■ **EXERCISE DIRECTIONS**
Where does the word "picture" occur in the entries below? Copy every line that has it.

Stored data
——————————

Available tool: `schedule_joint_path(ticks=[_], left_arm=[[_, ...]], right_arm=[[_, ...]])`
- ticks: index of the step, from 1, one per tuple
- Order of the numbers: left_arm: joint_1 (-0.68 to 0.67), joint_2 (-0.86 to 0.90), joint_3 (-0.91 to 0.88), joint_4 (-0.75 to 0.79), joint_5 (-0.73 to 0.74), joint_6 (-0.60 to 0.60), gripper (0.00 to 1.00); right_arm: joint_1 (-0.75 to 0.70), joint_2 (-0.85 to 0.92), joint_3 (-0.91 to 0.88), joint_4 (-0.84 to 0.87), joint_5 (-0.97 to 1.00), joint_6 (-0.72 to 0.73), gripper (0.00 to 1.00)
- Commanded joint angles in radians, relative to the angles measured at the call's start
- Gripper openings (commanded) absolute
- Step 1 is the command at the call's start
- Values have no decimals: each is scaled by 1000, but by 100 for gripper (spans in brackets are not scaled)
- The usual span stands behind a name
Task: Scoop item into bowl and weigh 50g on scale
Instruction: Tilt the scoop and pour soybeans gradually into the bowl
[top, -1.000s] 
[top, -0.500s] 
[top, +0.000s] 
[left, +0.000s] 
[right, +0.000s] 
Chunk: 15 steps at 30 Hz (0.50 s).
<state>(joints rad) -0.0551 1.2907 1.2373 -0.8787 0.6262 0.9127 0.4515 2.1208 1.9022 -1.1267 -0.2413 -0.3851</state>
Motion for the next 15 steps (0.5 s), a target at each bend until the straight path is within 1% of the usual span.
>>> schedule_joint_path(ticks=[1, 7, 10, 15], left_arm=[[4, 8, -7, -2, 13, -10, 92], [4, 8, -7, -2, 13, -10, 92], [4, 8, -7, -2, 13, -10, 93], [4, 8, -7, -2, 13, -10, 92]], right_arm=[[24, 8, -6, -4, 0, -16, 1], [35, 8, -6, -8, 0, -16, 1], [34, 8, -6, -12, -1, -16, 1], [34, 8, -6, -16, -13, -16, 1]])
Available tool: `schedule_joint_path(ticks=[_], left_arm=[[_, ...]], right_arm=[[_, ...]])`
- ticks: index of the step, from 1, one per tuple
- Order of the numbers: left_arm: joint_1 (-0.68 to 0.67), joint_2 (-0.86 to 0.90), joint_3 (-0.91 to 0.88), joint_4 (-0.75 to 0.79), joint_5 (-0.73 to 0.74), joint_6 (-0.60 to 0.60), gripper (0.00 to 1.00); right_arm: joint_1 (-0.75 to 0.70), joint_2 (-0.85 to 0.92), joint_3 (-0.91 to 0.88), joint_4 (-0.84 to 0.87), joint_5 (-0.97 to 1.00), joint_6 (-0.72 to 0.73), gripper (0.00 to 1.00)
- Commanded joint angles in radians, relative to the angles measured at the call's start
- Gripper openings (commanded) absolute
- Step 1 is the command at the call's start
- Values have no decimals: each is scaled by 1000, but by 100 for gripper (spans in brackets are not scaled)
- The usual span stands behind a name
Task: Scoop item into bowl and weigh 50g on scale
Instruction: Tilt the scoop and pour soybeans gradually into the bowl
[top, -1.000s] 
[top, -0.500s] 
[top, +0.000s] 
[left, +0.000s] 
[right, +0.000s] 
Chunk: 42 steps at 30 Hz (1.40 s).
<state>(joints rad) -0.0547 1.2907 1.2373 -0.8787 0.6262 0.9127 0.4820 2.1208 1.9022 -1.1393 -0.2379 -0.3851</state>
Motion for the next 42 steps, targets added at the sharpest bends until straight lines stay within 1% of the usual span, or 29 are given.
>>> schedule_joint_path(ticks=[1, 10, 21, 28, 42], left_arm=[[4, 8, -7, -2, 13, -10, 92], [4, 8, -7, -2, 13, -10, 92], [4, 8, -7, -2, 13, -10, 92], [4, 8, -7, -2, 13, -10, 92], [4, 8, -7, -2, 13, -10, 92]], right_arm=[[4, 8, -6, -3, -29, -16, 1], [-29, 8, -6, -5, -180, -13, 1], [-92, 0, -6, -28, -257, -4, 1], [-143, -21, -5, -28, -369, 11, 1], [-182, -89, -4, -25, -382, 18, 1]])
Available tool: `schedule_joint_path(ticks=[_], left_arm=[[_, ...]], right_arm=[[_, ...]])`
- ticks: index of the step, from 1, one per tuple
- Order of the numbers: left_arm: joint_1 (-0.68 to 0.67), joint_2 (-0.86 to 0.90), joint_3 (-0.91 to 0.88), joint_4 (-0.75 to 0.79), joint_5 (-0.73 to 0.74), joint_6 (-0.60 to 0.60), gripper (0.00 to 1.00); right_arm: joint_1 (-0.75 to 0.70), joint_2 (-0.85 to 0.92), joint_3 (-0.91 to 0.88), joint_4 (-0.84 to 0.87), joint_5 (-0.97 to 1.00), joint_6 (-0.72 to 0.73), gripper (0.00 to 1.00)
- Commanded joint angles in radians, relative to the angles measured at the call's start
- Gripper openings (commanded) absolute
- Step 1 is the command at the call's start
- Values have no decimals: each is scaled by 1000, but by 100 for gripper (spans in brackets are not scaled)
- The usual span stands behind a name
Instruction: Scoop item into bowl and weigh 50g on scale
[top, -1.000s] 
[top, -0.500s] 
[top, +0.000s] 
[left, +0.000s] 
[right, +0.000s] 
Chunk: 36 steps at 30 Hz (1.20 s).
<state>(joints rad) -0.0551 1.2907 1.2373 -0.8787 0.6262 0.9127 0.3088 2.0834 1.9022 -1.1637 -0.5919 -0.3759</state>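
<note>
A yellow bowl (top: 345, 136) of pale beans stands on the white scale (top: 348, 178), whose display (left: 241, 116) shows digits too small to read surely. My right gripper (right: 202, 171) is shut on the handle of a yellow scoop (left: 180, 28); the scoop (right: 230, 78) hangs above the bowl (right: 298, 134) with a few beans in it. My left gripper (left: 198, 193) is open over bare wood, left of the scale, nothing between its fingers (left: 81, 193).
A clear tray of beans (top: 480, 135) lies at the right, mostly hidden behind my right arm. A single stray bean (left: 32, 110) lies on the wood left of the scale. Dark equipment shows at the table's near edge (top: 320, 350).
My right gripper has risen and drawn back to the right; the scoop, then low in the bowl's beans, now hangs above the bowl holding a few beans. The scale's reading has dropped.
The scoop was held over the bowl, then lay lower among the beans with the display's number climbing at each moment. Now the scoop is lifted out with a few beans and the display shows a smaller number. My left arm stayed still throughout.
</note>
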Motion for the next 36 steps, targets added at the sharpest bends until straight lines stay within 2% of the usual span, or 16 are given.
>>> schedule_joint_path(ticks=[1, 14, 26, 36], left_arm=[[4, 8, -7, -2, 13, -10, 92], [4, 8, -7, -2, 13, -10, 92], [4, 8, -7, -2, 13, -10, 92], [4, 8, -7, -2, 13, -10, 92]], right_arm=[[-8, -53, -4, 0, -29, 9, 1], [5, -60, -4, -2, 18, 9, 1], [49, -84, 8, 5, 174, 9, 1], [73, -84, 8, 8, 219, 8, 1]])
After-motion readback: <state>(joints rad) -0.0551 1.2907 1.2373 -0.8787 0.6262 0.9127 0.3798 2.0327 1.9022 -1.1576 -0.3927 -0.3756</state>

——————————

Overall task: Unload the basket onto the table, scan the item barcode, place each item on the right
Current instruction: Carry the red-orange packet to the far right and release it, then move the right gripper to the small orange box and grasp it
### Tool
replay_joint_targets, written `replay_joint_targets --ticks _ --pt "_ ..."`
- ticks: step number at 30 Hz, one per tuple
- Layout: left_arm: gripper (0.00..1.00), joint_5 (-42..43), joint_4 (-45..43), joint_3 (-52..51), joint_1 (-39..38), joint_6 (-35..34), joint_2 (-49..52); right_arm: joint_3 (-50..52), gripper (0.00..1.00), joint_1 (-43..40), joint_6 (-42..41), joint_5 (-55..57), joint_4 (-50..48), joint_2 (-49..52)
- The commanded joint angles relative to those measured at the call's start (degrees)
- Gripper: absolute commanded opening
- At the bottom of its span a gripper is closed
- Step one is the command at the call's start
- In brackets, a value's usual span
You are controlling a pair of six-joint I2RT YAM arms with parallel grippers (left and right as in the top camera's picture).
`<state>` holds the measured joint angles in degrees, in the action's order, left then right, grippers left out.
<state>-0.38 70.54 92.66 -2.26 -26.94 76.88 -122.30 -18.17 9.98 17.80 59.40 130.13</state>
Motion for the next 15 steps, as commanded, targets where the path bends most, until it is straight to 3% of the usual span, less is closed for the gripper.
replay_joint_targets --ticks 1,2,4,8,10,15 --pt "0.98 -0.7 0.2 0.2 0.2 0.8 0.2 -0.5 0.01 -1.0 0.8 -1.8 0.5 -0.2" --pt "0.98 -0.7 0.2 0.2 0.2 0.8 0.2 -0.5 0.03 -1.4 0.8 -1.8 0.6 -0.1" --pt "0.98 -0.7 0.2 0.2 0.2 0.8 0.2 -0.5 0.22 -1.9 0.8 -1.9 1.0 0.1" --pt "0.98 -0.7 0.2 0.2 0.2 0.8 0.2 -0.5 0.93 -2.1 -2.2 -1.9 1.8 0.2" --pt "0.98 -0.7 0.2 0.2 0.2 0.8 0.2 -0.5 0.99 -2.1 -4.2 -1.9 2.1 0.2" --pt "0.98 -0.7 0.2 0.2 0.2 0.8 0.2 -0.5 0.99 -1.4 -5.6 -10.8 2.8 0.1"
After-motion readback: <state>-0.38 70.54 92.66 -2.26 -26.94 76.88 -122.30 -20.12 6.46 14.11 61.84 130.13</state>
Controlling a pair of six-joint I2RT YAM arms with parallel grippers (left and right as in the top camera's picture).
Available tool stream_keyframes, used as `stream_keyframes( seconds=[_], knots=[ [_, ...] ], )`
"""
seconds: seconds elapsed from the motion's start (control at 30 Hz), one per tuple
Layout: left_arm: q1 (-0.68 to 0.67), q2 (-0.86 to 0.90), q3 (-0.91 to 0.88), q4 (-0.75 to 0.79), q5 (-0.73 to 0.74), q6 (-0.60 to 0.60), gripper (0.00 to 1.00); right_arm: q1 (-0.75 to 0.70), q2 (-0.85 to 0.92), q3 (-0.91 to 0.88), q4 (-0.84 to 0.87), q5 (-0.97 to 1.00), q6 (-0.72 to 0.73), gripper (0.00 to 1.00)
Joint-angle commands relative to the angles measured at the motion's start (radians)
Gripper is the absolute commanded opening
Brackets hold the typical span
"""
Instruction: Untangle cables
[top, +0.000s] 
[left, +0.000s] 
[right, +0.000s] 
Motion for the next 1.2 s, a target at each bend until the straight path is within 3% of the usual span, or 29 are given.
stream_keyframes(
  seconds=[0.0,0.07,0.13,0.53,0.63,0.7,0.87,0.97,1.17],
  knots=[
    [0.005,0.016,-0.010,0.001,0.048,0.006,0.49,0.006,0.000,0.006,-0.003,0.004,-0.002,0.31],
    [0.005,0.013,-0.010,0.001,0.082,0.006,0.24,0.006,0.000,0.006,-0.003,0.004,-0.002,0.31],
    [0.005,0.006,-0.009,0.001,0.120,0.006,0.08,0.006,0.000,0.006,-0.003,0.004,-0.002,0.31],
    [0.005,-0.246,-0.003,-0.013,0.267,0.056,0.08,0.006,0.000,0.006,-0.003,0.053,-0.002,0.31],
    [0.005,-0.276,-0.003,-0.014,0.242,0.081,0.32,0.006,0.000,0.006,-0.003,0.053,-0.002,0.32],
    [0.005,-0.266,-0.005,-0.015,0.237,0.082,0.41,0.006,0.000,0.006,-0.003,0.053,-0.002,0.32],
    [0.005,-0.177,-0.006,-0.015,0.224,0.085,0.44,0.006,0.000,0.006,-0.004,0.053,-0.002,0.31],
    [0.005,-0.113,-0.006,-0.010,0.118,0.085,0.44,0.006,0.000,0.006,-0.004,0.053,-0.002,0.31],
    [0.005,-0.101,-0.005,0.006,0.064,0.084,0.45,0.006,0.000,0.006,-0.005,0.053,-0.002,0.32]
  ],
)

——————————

■ **REPLY**
You are controlling a pair of six-joint I2RT YAM arms with parallel grippers (left and right as in the top camera's picture).
Controlling a pair of six-joint I2RT YAM arms with parallel grippers (left and right as in the top camera's picture).

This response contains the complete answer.